Seven patients had a transventricular biopsy of the brainstem performed. Of those, five were pediatric patients. The median age was 10 years (range: 3-26 years). Five of them were female and two male. Four patients presented with secondary obstructive hydrocephalus. The main clinical presentations were intracranial hypertension syndrome in four patients, motor neuron disease in four patients, two with decreased state of alertness, two with gait ataxia, and one with Parinaud syndrome. The types of tumors found in the histopathology and their location were one ventral (pons) and one aqueductal anaplastic astrocytoma, two ventral, one aqueductal, and one attached to the floor of the fourth ventricle pilocytic astrocytoma and one ventral low-grade astrocytoma. The route taken to approach the ventral tumors was made through premammillary fenestration. The tumors of the aqueduct and floor of the fourth ventricle were approached transaqueductally.
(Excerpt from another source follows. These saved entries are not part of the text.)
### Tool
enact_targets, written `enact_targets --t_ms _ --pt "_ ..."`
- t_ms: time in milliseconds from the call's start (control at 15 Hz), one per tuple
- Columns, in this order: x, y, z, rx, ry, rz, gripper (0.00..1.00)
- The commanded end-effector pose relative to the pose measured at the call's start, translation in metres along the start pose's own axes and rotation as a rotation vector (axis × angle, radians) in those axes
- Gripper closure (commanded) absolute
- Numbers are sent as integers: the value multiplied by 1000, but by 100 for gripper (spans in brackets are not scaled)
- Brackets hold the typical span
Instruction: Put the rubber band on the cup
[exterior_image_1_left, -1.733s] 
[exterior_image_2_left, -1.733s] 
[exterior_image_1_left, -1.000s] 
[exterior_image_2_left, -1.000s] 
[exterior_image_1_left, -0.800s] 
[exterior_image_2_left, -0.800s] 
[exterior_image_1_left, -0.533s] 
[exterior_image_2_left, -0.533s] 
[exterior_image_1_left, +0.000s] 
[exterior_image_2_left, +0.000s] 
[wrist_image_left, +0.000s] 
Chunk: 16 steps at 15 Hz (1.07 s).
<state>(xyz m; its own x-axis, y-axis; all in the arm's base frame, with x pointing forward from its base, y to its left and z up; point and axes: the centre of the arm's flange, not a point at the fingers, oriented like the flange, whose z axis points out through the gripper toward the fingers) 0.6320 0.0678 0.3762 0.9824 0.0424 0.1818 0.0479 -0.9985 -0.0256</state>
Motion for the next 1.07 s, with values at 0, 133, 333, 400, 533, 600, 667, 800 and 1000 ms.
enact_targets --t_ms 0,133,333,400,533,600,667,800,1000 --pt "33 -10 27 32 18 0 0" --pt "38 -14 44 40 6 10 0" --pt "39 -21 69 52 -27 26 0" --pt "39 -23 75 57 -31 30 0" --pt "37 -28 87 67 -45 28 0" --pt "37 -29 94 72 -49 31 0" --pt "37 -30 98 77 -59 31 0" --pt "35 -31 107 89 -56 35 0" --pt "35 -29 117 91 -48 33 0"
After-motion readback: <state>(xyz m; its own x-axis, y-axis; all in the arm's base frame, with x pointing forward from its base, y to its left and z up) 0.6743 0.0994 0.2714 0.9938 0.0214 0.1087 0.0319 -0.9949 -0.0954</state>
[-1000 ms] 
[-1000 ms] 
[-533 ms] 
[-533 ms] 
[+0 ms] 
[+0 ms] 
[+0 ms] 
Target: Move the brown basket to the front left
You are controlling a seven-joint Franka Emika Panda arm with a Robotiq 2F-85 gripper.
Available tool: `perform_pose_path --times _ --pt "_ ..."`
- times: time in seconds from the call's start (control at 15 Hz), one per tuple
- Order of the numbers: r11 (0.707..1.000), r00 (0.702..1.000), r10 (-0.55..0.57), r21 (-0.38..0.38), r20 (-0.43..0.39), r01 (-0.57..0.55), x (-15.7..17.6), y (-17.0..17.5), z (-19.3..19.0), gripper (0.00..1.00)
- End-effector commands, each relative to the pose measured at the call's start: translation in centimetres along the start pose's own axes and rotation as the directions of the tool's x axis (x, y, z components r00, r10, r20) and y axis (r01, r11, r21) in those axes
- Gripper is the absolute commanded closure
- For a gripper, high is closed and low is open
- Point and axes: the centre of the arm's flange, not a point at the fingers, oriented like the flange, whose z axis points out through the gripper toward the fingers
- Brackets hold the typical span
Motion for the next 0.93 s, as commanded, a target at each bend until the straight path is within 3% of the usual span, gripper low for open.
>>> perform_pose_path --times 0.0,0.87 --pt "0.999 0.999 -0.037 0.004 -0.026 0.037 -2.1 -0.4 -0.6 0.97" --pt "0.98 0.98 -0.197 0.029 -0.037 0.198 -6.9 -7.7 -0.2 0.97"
The use of flexible endoscops for biopsy of ventral, dorsal (tectum lamina quadrigemina), and diffuse brainstem tumors is a useful, effective, and safe procedure that also allows to treat obstructive hydrocephalus secondary to the tumors 4).
A 23-year-old woman was referred to our department with a chief complaint of headache for six months. Magnetic resonance imaging (MRI) showed diffuse T2 hyperintense swelling of the brainstem with the pons as the main locus. Enlargement of the lateral ventricles was observed because of cerebrospinal fluid obstruction out of the posterior fossa. This was atypical for a diffuse midline glioma in terms of the longstanding slow progression of symptoms and patient age. Stereotactic biopsy was performed for diagnosis, and foramen magnum decompression (FMD) was concomitantly performed to treat the obstructive hydrocephalus. The histological diagnosis was astrocytoma, IDH-mutant. Post-surgery, the patient's symptoms were relieved, and she was discharged on the fifth day after surgery. The hydrocephalus was resolved, and the patient returned to normal life without any symptoms. The tumor size follow-up with MRI demonstrated no marked change for 12 months. Even though diffuse midline glioma is considered to have a poor prognosis, clinicians should contemplate if it is atypical. In atypical cases like the one described herein, surgical treatment may contribute to pathological diagnosis and symptom improvement 5).